The Gap Between the Book and the Job
Curtis is honest about where on-the-job training falls short. You can study a chiller manual front to back, but if you don't see that chiller again for six months, the knowledge fades.
"You have to be in front of that equipment constantly," he says. "There have been times where I've studied manuals, tried to suck a bunch of knowledge up, and then I might not see the chiller again for six months. And then I forget it."
The pressure of real-world troubleshooting is where experience fills the gap. Over time, you walk into tough calls calmer. But the learning never stops.
Leading by Showing Up
Now a service team lead, Curtis serves as the connection between the office and technicians: helping them grow their skills and their careers. He got there by investing in himself: reading leadership books, listening to podcasts, and paying close attention to the leaders around him.

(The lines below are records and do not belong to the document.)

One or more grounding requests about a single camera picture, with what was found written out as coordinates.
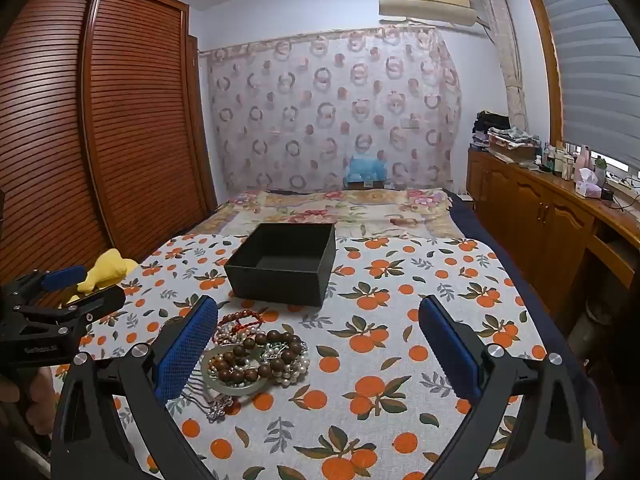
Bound green jade bangle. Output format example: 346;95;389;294
201;344;272;399

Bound black square box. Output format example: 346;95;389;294
223;222;337;307

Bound yellow cloth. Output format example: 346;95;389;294
65;249;139;306

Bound red bead bracelet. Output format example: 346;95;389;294
216;311;266;334

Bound pink tissue box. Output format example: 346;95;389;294
574;167;604;199

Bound beige wall air conditioner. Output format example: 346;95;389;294
378;0;478;26

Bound pile of folded clothes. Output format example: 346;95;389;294
472;110;544;162

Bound patterned pipe cover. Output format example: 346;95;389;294
476;0;530;133

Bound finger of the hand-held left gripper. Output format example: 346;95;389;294
57;284;127;325
15;266;89;295

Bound white power strip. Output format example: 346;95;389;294
604;172;640;192

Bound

What made the best ones stand out? "They care for other people," he says. "Answering phone calls in the middle of the night when I need them to help me troubleshoot."
Closing the Storytelling Gap
Curtis believes the trades have a visibility problem. People think HVAC means sweating on a rooftop. They don't see the controls work, the chiller diagnostics, the career paths into management and sales.
His fix: meet young people where they already are, social media, and show them what the work actually looks like. Career fairs help. But a real video of a tech solving a real problem? That can make the difference.
"A lot of people don't know about it," Curtis says. "It is very rewarding. You can have a lot of fun in HVAC and the trades in general."